If the transformers library handles these architectures inefficiently, it creates real friction for researchers who need to fine-tune or deploy them. Startup latency matters in production settings where model serving is billed by time, and a 3.2x load improvement translates directly to reduced cold-start costs for serverless deployment configurations.
The three-backend approach for expert computation reflects a real engineering tradeoff: no single execution strategy works optimally across all hardware configurations, batch sizes, and model sizes. Giving practitioners a dial rather than a fixed default reduces edge cases and makes the library more useful across heterogeneous deployment environments.
Our Take
This is infrastructure work that doesn't generate headlines but compounds meaningfully for the people who use these models professionally. The Unsloth collaboration's 12x training speedup figure has a documented track record behind it - that team has consistently delivered real efficiency improvements rather than benchmark-cherry-picked numbers.
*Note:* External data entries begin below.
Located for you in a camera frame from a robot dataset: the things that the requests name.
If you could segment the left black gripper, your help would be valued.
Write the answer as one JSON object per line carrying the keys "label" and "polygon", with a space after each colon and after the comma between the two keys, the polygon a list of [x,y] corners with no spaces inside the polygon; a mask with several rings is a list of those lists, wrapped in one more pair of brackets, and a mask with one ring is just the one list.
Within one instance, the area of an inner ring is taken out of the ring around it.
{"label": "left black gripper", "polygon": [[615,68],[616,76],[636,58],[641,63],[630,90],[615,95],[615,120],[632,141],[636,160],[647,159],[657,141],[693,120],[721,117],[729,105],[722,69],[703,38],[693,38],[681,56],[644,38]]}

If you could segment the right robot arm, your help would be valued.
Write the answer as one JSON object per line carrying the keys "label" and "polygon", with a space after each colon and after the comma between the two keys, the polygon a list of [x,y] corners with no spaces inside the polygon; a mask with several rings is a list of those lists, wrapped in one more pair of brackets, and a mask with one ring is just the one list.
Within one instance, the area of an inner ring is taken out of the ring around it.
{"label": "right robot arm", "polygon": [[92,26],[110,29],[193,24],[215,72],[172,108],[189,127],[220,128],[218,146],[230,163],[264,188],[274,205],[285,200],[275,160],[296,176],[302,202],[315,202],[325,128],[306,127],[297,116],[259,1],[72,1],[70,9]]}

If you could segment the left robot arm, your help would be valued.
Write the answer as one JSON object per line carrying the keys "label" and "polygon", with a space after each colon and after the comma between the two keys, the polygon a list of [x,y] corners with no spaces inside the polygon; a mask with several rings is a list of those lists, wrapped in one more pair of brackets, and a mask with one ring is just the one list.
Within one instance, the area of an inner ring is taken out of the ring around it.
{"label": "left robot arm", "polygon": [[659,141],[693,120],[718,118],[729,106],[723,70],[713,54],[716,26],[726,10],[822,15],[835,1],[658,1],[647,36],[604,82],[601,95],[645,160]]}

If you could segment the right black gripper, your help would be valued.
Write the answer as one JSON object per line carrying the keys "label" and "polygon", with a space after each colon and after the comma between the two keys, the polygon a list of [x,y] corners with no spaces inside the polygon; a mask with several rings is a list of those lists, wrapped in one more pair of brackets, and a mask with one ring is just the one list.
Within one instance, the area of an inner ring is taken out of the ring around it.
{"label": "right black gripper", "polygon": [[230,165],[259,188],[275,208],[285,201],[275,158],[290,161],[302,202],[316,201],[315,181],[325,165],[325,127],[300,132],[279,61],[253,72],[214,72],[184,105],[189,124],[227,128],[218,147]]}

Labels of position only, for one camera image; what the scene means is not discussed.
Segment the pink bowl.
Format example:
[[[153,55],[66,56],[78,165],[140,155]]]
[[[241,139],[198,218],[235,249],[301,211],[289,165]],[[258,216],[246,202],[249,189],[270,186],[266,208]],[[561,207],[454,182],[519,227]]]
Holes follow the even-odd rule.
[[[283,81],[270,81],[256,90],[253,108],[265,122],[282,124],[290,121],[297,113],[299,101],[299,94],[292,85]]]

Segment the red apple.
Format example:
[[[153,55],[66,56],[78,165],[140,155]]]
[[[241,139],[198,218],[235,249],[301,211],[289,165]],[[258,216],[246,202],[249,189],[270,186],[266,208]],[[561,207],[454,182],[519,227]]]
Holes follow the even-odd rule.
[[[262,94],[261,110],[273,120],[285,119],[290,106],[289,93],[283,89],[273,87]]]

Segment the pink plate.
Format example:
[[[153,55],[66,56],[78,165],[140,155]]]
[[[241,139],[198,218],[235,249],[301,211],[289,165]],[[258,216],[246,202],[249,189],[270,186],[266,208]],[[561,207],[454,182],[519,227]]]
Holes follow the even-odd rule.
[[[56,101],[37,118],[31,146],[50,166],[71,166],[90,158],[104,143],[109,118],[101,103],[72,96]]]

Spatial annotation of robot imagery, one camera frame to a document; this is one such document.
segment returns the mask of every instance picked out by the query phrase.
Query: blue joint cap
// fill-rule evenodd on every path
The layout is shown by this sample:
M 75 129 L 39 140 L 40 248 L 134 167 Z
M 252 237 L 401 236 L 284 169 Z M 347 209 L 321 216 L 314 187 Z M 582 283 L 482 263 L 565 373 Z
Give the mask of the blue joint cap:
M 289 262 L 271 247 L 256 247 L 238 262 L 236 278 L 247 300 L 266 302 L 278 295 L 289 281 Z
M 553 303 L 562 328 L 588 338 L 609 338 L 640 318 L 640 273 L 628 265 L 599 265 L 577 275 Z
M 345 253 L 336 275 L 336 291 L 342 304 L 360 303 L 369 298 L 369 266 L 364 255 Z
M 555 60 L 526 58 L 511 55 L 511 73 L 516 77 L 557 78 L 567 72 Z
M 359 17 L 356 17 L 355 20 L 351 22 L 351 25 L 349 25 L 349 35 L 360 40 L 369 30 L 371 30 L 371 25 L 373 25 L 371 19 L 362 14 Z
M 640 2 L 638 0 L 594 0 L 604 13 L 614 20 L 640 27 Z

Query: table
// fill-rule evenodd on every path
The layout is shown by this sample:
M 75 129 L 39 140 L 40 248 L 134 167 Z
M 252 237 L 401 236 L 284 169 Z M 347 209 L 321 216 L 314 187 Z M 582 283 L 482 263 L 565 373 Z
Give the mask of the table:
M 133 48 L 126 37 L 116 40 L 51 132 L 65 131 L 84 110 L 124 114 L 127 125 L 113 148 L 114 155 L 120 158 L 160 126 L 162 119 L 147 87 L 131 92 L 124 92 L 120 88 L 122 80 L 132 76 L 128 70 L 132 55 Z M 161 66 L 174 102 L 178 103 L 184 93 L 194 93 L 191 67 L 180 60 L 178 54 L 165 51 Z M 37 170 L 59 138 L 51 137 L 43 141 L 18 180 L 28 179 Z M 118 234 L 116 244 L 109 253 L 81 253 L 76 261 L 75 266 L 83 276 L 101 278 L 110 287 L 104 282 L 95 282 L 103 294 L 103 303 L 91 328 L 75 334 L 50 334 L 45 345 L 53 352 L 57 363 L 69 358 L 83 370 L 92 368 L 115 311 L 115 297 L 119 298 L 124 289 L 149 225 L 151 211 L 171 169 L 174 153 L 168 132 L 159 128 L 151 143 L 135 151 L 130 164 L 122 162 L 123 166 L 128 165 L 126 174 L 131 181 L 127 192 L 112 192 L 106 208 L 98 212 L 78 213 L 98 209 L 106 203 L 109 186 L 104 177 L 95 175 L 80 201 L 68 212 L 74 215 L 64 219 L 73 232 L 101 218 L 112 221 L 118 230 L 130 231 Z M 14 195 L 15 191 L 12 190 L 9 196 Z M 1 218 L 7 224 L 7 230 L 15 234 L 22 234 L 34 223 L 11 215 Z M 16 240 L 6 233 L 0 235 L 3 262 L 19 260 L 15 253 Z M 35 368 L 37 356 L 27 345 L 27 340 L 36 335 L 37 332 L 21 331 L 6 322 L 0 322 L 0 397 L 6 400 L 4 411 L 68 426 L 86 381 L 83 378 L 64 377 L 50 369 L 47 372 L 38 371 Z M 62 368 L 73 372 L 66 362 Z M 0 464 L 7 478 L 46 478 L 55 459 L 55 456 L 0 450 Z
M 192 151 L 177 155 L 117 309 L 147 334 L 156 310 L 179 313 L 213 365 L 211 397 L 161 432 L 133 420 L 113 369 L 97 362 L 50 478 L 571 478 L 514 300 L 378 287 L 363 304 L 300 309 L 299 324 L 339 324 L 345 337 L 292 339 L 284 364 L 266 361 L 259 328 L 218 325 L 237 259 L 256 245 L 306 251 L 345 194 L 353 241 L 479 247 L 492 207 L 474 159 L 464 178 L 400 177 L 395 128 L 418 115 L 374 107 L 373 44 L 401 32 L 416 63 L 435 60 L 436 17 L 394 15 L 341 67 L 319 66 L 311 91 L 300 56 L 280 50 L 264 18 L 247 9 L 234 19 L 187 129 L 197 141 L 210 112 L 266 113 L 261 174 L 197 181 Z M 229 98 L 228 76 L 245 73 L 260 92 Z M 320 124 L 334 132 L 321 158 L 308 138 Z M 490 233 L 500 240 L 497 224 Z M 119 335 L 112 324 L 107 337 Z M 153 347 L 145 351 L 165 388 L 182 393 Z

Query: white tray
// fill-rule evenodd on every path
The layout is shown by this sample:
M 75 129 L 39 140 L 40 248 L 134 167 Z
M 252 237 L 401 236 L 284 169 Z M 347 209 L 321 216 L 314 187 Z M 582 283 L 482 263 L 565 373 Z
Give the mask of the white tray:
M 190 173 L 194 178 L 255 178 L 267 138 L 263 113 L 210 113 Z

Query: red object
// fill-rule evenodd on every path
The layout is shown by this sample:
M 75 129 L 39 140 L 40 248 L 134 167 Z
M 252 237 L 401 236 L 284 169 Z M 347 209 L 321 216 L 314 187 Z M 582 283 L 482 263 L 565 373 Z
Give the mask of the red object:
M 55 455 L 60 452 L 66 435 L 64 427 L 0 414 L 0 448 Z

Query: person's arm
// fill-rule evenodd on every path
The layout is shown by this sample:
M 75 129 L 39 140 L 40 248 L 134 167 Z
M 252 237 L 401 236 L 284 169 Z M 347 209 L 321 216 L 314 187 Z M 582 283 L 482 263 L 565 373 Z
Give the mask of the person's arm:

The grouped matrix multiply backend for large-batch scenarios is particularly relevant for teams running inference at scale, where the throughput difference between backends is substantial.
The WeightConverter design is worth understanding if you work with MoE models: the checkpoint-to-runtime format mismatch is an underappreciated source of loading latency, and the explicit converter pipeline makes debugging format issues much easier than the previous implicit handling.